Konstancja
Uwielbiałam, gdy porywał mnie do tańca.
Wtulałam delikatnie twarz w jego ramię i, czując jego dłoń na talii, pozwalałam
się prowadzić.
Nie był to nader wyrafinowany taniec,
polegał głównie na obrotach wokół własnej osi, ale wzrok zazdrosnych panienek z
dobrych domów napawał mnie satysfakcją. Najlepszy był ten moment, kiedy podnosiłam
na niego wzrok, a on obdarzał mnie delikatnym, słodkim pocałunkiem.
Tuż po tym sen się kończył, a ja budziłam
się w ciemnym pokoju.
Mama często powtarzała, bym nie
opuszczała rolet na noc, ponieważ rano panował przez to półmrok. Mnie to jednak
nie przeszkadzało, nie miałam nic przeciwko poruszaniu się na oślep. Poza tym w
letnie, ciepłe dni przebijało się światło i rozświetlało pomieszczenie.
Teraz jednak było ciemno. Zima dawała się
we znaki i w całym domu było zimno.
Nasunęłam na siebie grubą bluzę,
związałam błękitne włosy i podążyłam zaspana w stronę kuchni.
Dlaczego
tego nie widzi?
Dawid zawsze taki był. Dla niego
pozostawałam tylko troskliwą przewodniczącą trzymającą rękę na pulsie.
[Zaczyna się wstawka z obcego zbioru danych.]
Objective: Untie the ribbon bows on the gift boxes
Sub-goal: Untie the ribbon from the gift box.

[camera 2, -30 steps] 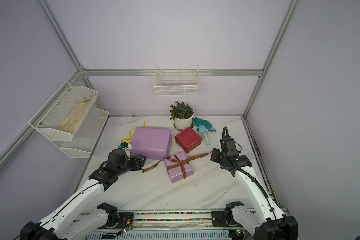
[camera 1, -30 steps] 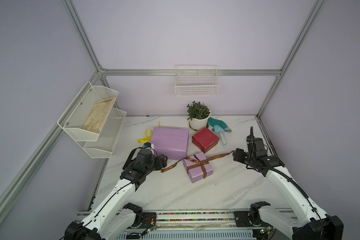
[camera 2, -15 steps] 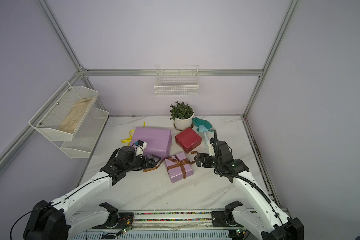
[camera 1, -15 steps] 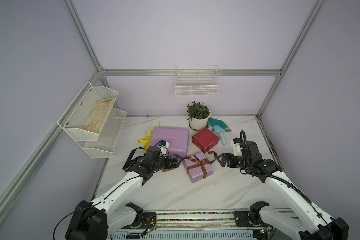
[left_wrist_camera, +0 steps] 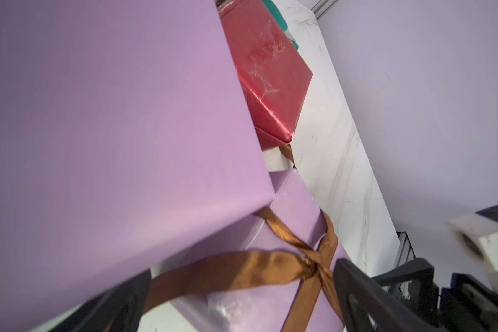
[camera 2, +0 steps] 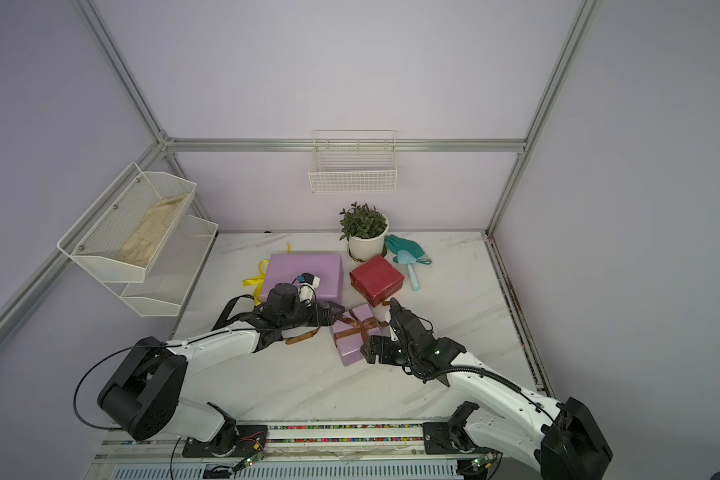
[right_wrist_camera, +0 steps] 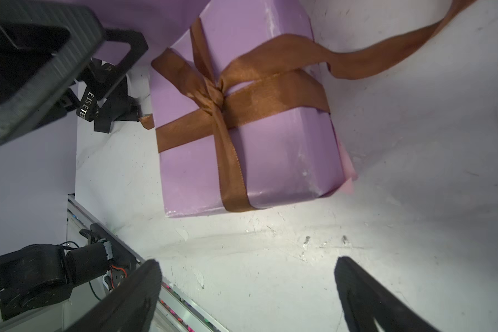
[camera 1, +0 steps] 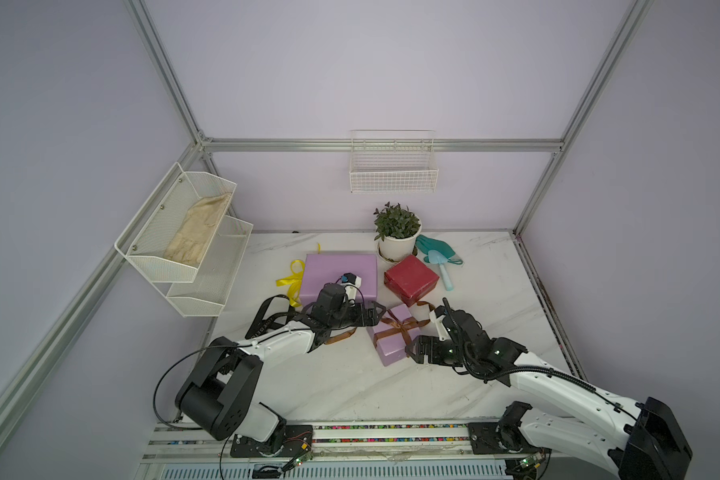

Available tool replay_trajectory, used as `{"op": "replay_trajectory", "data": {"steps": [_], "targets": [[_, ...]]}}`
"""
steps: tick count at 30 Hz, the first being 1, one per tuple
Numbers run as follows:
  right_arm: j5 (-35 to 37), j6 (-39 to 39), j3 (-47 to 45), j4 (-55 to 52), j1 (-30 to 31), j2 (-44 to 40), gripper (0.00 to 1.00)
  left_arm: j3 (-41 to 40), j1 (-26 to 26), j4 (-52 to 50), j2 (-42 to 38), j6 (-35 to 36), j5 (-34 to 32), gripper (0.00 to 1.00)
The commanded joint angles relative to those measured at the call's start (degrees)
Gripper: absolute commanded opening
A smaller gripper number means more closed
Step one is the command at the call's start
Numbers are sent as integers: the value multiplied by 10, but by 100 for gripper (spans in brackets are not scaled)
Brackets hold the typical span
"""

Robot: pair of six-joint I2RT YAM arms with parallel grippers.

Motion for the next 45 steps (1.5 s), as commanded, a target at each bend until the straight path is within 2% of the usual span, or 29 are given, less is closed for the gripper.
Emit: {"op": "replay_trajectory", "data": {"steps": [1, 8, 12, 15, 20, 24, 26, 28, 30, 32, 35, 39, 45], "targets": [[8, 60, -32, 147, 3, 3, 97, 46, -2, 61, 31, 6, 40, 100], [50, 50, -63, 272, 2, 34, 97, 13, -13, 85, 35, -42, 77, 100], [36, 22, -41, 290, -1, 65, 97, -30, -27, 94, 3, -72, 80, 100], [29, 9, -26, 256, -9, 79, 97, -61, -34, 95, -30, -95, 75, 100], [38, -40, 10, 133, -21, 55, 97, -99, -35, 70, -103, -109, 52, 100], [20, -137, 77, 48, -21, 50, 97, -56, -34, -61, -144, -15, -11, 100], [23, -196, 126, -11, -20, 77, 87, -14, -35, -140, -145, 53, -59, 100], [32, -241, 172, -67, -20, 121, 64, 20, -35, -196, -132, 113, -122, 100], [36, -268, 201, -102, -20, 157, 50, 49, -35, -235, -111, 153, -157, 100], [31, -287, 222, -115, -16, 184, 48, 75, -35, -256, -90, 181, -165, 100], [42, -309, 256, -150, -3, 232, 46, 101, -35, -267, -64, 193, -138, 100], [71, -328, 282, -178, 13, 267, 47, 105, -38, -267, -32, 174, -92, 100], [102, -331, 287, -189, 37, 278, 46, 73, -48, -260, -39, 148, -61, 100]]}}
Nie
pomogło wywołanie zazdrości, nie pomogło zasypywanie go nadmiarem obowiązków.
Starałam się wypchać dziurę Karolem, na początku nawet sprawiało mi to radość i
myślałam, że się zakochałam, ale wtedy…
Wtedy znów w pokoju samorządu pojawił się
on. Uśmiechnął się szeroko, przywitał i rozwiał moje mylne wnioski o rosnącym
uczuciu. Kochałam go zbyt mocno. Przywiązałam się zbyt mocno.
Ale byłam tylko głupim dzieckiem.
Dawid
Lubiłem bibliotekę. Lubiłem zapach książek.
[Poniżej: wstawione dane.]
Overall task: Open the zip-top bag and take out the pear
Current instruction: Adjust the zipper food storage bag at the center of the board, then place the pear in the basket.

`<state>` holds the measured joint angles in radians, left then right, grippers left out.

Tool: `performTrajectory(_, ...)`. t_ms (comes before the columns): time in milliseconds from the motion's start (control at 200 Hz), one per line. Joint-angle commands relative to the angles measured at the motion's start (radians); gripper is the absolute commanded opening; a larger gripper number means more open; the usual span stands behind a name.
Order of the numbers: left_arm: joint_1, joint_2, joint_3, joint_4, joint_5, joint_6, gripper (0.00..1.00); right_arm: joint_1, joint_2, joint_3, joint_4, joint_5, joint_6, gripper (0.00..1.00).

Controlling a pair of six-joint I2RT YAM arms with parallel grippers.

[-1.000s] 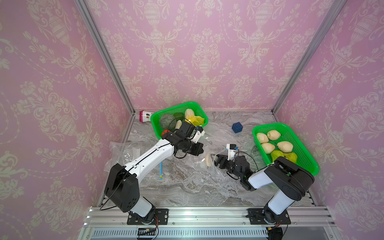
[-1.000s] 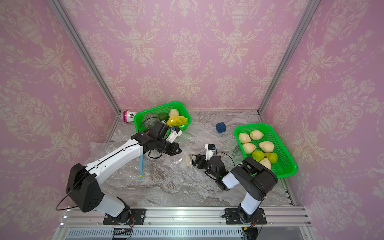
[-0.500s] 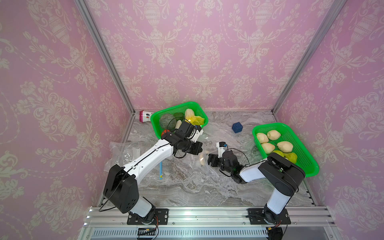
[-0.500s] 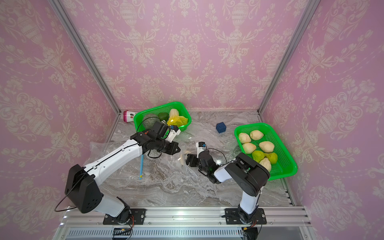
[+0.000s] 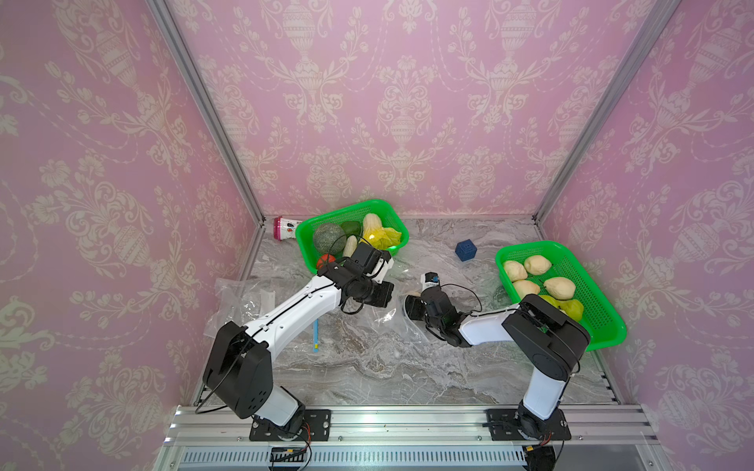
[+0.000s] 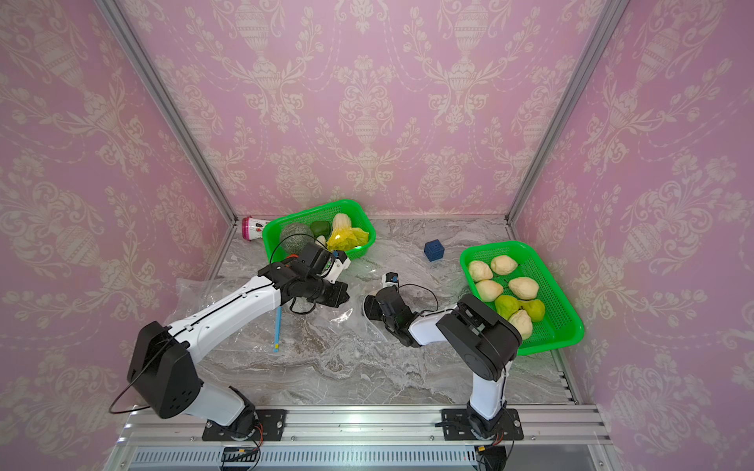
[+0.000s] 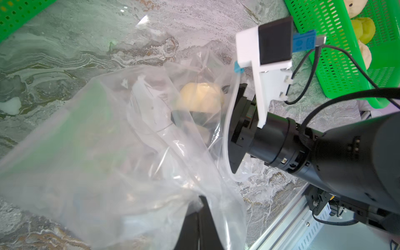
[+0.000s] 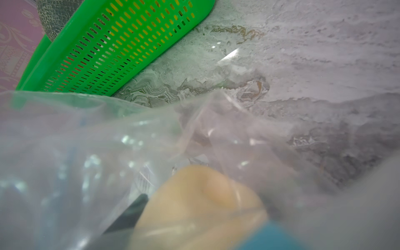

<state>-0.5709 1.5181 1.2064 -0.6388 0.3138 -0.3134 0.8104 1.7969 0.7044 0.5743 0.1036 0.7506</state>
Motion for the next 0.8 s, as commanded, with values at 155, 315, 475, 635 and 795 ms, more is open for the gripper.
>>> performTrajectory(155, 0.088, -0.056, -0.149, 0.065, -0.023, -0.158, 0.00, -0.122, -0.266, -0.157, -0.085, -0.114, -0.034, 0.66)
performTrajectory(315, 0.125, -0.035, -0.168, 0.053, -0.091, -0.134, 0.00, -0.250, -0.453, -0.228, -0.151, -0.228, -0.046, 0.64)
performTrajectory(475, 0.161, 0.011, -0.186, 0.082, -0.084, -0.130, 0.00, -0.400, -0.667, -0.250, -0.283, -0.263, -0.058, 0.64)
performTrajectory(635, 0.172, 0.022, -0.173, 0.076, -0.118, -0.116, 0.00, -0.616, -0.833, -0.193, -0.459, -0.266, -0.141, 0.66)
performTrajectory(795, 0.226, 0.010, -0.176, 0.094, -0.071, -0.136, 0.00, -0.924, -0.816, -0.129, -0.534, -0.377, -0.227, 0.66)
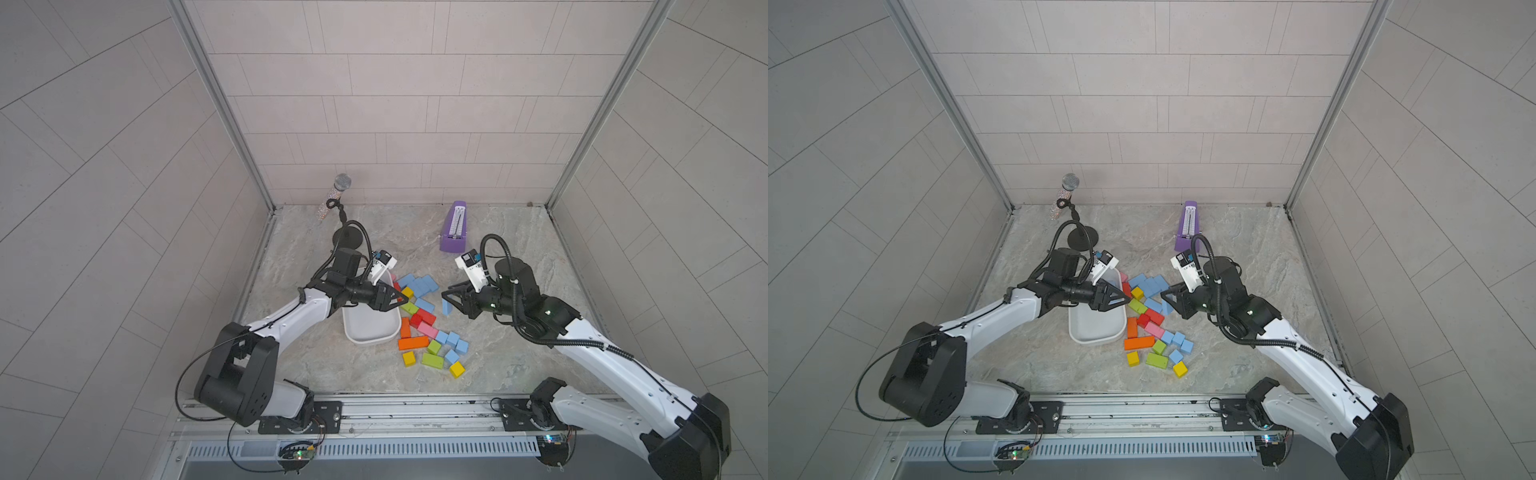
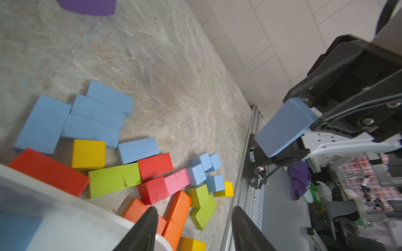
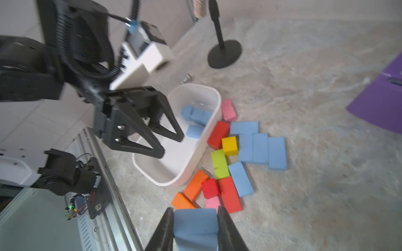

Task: Pick out the blue building blocks
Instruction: Pick up the building block from the center of the board, then place the building block in the storage box.

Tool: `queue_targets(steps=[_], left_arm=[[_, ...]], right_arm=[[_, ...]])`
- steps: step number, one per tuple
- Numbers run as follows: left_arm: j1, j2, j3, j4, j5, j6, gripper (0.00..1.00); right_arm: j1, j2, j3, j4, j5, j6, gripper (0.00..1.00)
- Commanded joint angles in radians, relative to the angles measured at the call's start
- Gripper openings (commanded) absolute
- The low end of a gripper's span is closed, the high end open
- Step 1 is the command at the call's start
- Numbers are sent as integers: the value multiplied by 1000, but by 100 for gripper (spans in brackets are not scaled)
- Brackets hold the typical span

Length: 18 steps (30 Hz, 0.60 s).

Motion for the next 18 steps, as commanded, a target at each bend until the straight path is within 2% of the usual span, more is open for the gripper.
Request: queue_targets(steps=[1, 3, 4, 12, 18], left_arm=[[7, -26, -103, 576, 124, -293, 59], [6, -19, -194, 953, 106, -435, 61], [5, -23, -210, 1014, 117, -443, 61], [1, -73, -241, 1145, 203, -441, 61], [-2, -93, -242, 1189, 236, -461, 62]], right_arm=[[3, -23, -19, 267, -157, 4, 16], [4, 2, -11, 315, -207, 39, 17], [5, 20, -7, 335, -234, 56, 17], [34, 142, 57, 477, -407, 118, 16], [37, 208, 82, 578, -464, 196, 16]])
Lubiłem ład i porządek, który w niej panował. Lubiłem też ją – Biblioteczną Zjawę.
Jej ruda kita, niczym u jakiegoś dzikiego lisa, pojawiała się tam, gdzie ktoś
potrzebował pomocy. Zawsze chętna do pracy, nie bała się wyzwań. Nie
przeszkadzało jej, że zacząłem ją wykorzystywać, by zostawała po lekcjach.
Przyjemność sprawiało jej układanie książek według autorów, według lektur,
gatunku. Uśmiechała się przy tym promiennie.
Tak bardzo kochałem ten uśmiech.
Lubiłem z nią zostawać, choć nie
potrafiłem traktować jej jak kogoś równego sobie. Bo Dominika zdawała się być
lepsza ode mnie i ta myśl kłuła w moją dumę. Moje zbyt wygórowane ego nie
pozwalało mi się do niej zbliżyć. Zachowywałem dystans, odsuwałem od siebie
myśl, że ktoś taki jak ona – nieporadny, samotny – mógłby zagrzać miejsce w sercu
kogoś tak perfekcyjnego jak ja.
Nie potrafiłem zapytać o radę, nie
potrafiłem zwrócić się do niej po imieniu. „Dominika” nie chciało mi przejść przez
gardło. Zawsze było: „ej, ty!”.
Dominiko, proszę powiedz, że ty też mnie
lubisz w ten sposób.
— Jasne. Jak tylko Wielki Książę sobie
życzy — odburknęłaś, gdy ostatnim razem poprosiłem cię o przysługę. Twoja twarz
nie wyrażała niczego szczególnego. Nic.
Zastanawiam się, czy w ogóle jesteś w
stanie zakochać się w kimś takim jak ja?
Pewnie nie, ja też bym siebie nie
pokochał.
Nikt mnie nie pokocha.
Dominika
Uwielbiałam przyglądać się twoim
napinającym się mięśniom, kiedy rzucałeś piłkę do kosza. Nieudane wsady.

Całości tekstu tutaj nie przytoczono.